Sunday, February 26, 2012

47,000 Dead: Does Anyone Care?

Just this week, 47,000 creatures lost their lives and almost no one noticed.

A&L Poultry, the owner of an egg farm in Turlock, California, decided to close down its egg operations and simply left to starve all of the chickens at their plant. 47,000 of the chickens, left with no food and no water for over 2 weeks, died of starvation and dehydration. This kind of a death is slow and agonizing; according to doctors who have witnessed starvation and dehydration among children in Africa, it results in dizziness, weakness, cramping, nausea, and dry heaves. It is a horrible way to die.

And yet 47,000 chickens died this way this week. A&L Poultry said: “An attempt to arrange for delivery of the chickens to a third party in order to avoid the usual business practice of euthanizing the chickens resulted in an unacceptable situation A&L Poultry did not intend, and profoundly regrets.”

The “usual business practice,” then, when an egg-laying farm is to shut down, is to kill all of the birds. In this case, the unacceptable situation was that the birds starved slowly to death, while not a single employee of A&L Poultry noticed, or cared. A video taken inside the abandoned facility showed tens of thousands of dead and dying birds; because egg-laying chickens are stuffed tightly into cages with other hens, the survivors were sharing quarters with their dead sisters. Watching this silent, eerie video is enough to make a grown man—or woman—weep. I know I did.

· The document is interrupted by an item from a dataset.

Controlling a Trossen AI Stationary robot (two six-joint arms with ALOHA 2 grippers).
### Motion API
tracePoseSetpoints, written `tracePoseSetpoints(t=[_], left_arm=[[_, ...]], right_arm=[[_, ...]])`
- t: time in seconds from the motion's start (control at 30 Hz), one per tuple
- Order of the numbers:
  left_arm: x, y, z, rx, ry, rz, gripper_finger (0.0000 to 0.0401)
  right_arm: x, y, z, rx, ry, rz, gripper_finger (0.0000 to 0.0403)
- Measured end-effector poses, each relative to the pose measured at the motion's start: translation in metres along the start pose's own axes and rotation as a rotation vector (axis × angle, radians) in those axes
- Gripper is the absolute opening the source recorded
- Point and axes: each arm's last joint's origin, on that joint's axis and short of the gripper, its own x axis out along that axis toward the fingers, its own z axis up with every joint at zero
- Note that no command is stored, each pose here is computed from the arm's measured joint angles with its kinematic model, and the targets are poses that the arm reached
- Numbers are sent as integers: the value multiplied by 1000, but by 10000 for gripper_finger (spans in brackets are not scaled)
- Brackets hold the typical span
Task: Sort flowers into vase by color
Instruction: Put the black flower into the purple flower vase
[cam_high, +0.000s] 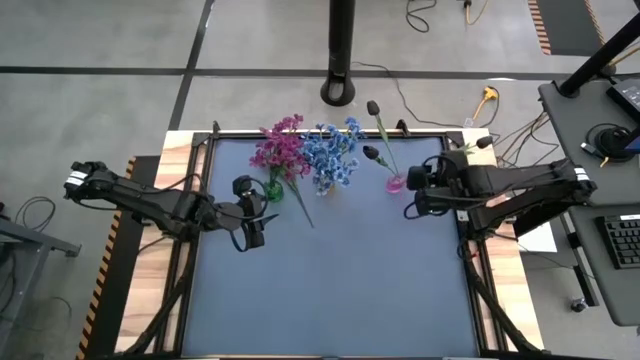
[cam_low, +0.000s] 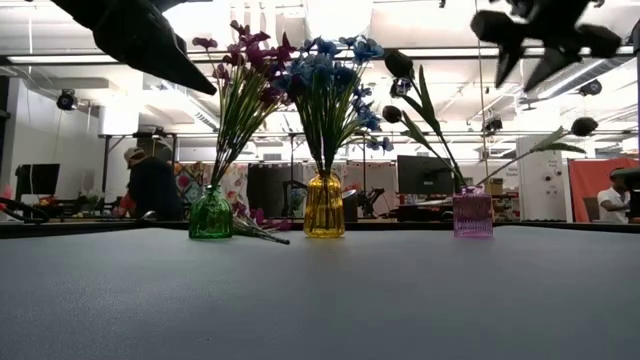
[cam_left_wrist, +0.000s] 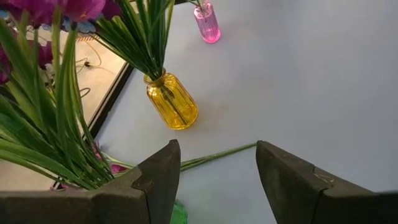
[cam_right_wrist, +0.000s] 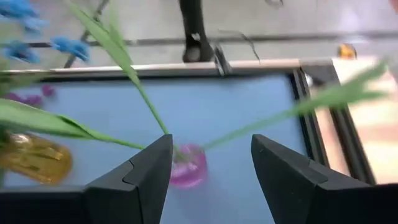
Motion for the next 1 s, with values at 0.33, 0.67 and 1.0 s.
tracePoseSetpoints(t=[0.33, 0.67, 1.0], left_arm=[[-9, 4, 20, 124, -45, -31, 194], [-12, 6, 23, 206, -33, -29, 194], [-12, 6, 23, 240, -34, -28, 194]], right_arm=[[19, -24, -27, 345, 55, 34, 212], [45, -30, -52, 493, -55, -8, 211], [76, -34, -70, 632, -126, -24, 211]])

This horrifying story, which has received just the tiniest bit of press, has a happy ending for some of the birds, however. Harvest Home Animal Sanctuary and Animal Place, animal sanctuaries in Stockton and Vacaville, stepped in, negotiated with the owners (who initially told the rescuers to leave the property) and rescued about 4,600 of the survivors. Farm Sanctuary will be taking some of the birds as well.

Many of these survivors are unbelievably weak; some can barely stand, but all are getting stronger and healthier thanks to the love and care of the volunteers at Harvest Home and at Animal Place. The sickest of the birds, now at Harvest Home, were left to suffocate under the manure pits at A&L. These birds will get to live the rest of their lives walking around on the grass, pecking for grubs and roots, and enjoying the California sunshine.

Is that too much to ask for the rest of this country’s chickens? If eggs are going to be enjoyed by millions of Americans, is it too much to ask that the chickens who provide them get to live a life of contentment, of peace, and of happiness? Or are we so greedy and selfish that even animals who provide so much to so many should get denied even the simplest pleasures, and must live short hellish lives of misery? And then die in agony?